Mas de onde veio a ideia de que ‘aborto é assassinato’ afinal? Aqui nós entraremos no cristianismo. E não, também não foi no Novo Testamento que isso foi estabelecido (pois não menciona nenhuma regra sobre o aborto). Na verdade mesmo na Idade Média, os cristãos (católicos!) seguiam a ideia judaica de que o feto não está formado nos 40 dias iniciais (uma posição defendida por Santo Tomás de Aquino — ironicamente um ídolo de muitos conservadores ‘pró-vida’….). Isso só foi mudado em 1869!
Então…. como chegamos nessa situação resumida no mote (claramente modernista e anti-tradicional) do ‘aborto é assassinato’? Isso tem a ver com o caráter helenista do cristianismo. O framework do debate sobre aborto como sendo ‘se a vida começa na concepção ou não’ é herdeiro do framework helenista sobre se ‘a alma entra no corpo na concepção ou não’.
Repito: helenista. Esse debate envolve a antiga filosofia grega, em Aristóteles, Pitágoras, etc. A filosofia grega e o caráter altamente helenizado do cristianismo são os grandes responsáveis no final das conta, uma herança que veio nos assombrar após o século XIX (quando a Igreja Católica abandonou a distinção entre fetos formados e não-formados, em 1869).
Essa discussão de metafísica helenista é alienígena à tradição judaica. Para estabelecer jurisprudência, questões como se a alma entra no corpo no tempo X ou Y, ou se o aborto poderia afetar a ‘salvação da criança’ (nota: não existe essa ideia de salvação no judaísmo), ou outras considerações teológicas e filosóficas, são simplesmente irrelevantes no judaísmo.
O motivo principal para a tradição judaica desincentivar o aborto é que a Lei Judaica é pró-natalista, buscando o aumento populacional do povo judeu, uma consideração pragmática. A questão não tem a ver com o feto ser pessoa, ou ‘vida’, ou ter uma alma.
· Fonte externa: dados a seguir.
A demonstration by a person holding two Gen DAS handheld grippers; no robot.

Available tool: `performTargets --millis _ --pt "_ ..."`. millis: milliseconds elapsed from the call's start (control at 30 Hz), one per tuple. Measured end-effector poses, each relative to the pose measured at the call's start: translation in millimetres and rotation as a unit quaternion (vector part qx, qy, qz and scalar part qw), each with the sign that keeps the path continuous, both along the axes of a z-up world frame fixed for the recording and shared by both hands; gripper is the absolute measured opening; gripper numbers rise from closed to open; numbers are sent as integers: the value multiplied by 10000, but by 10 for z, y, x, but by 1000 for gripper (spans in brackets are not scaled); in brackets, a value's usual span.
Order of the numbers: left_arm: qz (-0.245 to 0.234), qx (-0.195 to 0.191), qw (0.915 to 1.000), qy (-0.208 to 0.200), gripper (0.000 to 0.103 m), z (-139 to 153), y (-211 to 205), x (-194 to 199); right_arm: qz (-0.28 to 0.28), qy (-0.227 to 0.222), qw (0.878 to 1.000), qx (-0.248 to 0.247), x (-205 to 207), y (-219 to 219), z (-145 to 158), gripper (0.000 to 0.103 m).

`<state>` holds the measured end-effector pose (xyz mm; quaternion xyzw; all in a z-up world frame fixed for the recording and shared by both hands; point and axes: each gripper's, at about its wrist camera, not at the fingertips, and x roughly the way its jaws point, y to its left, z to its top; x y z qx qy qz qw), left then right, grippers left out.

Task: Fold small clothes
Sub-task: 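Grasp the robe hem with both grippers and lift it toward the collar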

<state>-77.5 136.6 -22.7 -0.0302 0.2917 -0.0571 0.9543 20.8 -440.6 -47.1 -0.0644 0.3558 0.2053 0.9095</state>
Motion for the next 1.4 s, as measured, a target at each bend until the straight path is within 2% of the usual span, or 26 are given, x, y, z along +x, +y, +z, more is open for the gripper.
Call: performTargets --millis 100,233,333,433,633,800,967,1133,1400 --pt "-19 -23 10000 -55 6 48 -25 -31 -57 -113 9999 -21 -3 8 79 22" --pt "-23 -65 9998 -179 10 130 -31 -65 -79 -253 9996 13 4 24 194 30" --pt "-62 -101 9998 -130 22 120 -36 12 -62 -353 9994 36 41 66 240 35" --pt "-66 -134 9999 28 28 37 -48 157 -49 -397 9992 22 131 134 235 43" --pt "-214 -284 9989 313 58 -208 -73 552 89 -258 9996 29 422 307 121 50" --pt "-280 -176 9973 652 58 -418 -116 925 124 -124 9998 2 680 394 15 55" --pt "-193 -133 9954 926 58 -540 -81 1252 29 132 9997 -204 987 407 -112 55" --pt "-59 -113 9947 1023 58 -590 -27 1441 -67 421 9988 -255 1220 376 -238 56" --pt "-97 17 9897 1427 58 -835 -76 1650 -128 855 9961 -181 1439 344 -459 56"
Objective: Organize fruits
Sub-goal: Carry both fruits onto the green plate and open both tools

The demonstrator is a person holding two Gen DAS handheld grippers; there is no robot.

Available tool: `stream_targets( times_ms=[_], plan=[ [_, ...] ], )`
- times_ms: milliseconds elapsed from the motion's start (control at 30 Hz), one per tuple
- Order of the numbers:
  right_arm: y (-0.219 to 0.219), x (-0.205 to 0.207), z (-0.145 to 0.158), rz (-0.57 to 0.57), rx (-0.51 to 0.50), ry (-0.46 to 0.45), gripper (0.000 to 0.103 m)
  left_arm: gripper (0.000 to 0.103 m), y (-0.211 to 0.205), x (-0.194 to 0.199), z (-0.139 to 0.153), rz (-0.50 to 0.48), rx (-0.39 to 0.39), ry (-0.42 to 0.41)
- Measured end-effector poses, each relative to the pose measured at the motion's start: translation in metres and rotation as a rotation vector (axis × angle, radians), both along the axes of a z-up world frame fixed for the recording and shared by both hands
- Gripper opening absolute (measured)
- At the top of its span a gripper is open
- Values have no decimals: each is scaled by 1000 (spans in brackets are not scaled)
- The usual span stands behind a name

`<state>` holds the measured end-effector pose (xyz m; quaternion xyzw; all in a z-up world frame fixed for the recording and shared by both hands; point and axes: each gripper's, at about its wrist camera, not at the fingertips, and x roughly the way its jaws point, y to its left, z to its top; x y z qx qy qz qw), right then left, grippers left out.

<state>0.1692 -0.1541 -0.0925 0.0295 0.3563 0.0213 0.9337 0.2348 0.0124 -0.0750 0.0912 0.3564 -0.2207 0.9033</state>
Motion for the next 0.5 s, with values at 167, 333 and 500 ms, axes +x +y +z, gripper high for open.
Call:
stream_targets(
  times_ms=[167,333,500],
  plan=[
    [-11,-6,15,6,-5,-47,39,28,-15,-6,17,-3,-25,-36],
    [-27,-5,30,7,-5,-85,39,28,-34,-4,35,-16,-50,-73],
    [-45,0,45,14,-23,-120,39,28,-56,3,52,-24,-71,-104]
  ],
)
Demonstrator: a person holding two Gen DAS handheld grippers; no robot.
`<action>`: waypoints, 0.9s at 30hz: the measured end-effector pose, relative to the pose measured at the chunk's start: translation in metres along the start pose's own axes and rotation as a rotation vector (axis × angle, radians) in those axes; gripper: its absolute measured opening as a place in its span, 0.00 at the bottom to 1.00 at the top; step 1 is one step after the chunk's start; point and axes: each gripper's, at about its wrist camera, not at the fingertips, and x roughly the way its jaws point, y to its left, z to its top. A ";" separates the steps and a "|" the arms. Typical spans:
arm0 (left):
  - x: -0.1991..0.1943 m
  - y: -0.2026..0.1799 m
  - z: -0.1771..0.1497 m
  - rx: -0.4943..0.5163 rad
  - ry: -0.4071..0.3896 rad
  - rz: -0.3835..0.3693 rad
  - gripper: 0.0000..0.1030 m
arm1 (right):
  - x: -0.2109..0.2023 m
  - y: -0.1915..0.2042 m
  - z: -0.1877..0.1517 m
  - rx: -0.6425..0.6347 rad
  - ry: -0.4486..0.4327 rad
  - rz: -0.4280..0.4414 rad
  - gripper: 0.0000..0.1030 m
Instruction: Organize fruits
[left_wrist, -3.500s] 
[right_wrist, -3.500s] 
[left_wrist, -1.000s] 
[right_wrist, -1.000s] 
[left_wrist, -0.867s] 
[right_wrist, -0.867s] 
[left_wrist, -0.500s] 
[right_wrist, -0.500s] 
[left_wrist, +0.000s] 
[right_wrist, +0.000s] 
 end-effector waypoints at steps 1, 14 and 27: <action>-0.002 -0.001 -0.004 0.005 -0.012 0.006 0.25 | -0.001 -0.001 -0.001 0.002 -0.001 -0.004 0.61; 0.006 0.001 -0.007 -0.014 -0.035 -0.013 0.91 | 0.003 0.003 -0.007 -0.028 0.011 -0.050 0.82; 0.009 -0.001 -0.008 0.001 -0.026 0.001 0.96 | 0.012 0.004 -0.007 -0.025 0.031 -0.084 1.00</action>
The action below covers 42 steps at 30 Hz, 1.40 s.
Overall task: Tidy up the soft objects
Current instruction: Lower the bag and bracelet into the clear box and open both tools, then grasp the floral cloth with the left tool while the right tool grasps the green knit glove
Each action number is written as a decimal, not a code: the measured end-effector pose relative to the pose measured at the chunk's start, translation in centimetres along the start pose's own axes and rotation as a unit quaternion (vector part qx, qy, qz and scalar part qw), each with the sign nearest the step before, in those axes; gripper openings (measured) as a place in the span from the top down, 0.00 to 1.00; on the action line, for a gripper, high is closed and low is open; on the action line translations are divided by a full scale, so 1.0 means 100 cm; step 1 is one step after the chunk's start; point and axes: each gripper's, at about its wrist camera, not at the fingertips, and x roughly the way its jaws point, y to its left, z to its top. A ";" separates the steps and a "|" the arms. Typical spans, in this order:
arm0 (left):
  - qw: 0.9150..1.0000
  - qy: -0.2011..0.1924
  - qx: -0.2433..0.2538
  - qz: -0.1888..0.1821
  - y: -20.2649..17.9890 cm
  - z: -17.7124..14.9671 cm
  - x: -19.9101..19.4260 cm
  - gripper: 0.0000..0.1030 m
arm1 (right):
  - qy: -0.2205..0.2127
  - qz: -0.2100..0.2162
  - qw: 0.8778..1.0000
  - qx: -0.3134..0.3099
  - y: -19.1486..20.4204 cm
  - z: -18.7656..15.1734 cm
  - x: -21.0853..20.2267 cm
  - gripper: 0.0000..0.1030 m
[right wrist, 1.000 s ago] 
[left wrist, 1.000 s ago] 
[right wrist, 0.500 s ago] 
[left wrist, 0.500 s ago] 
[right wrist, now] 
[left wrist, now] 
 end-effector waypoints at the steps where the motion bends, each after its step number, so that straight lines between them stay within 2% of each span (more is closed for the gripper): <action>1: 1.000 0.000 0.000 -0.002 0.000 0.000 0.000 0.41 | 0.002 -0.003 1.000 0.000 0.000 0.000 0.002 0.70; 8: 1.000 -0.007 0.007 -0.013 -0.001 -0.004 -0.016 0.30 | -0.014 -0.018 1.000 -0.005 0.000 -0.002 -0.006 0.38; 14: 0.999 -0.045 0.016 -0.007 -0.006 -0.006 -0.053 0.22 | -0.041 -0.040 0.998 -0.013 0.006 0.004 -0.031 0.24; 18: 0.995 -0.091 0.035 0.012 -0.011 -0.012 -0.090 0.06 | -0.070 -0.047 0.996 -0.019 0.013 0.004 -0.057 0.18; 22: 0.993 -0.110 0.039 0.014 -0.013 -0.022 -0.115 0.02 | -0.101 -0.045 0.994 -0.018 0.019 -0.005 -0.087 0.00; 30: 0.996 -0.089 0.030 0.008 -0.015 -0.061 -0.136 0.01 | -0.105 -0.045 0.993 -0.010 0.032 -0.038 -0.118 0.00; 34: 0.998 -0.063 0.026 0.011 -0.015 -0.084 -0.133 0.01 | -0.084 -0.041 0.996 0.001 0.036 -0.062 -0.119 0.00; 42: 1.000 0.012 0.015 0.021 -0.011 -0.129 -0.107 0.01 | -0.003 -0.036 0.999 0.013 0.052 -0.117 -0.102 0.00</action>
Voltando ao cristianismo, alguns pais da Igreja na antiguidade achavam que a alma entrava na concepção, outros achavam que demorava um tempo. Por conta dessa discussão, a Igreja teve um histórico complicado com o aborto, com decisões aqui e ali criando penalidades eclesiásticas para puni-lo (exemplo: 10 anos de exclusão de participação na eucaristia para a mulher que abortou, por Basílio Magno no 4º século). Mas essas atitudes variaram ao longo da história da Igreja e entre diversos lugares.
Já igrejas cristãs que se afastam dessa herança helenista, tendem a ser mais tranquilas com o aborto. Por exemplo, a posição oficial da Igreja Adventista do Sétimo Dia (uma igreja que preserva vários aspectos da Lei Mosaica inclusive, como a guarda do sábado e regras dietéticas judaicas) vai nesse sentido:
“as mulheres, às vezes, podem se deparar com circunstâncias excepcionais que apresentam graves dilemas morais ou médicos, como: ameaça significativa à vida da mulher gestante, sérios riscos à sua saúde, defeitos congênitos graves cuidadosamente diagnosticados no feto e gravidez resultante de estupro ou incesto. A decisão final quanto a interromper ou não a gravidez deve ser feita pela mulher grávida após o devido aconselhamento.” (Resolução de 12/10/1992 da Comissão Administrativa da Associação Geral da Igreja Adventista do Sétimo Dia)
Assim, considerando tanto as raízes judaicas da Bíblia como a história ocidental na era cristã, ironicamente a posição mais tradicionalista é a de ser bem mais leniente em matéria de aborto, enquanto essa posição altamente rigorosa e enfática contra o aborto em quaisquer circunstâncias é que é uma ‘degeneração moderna’.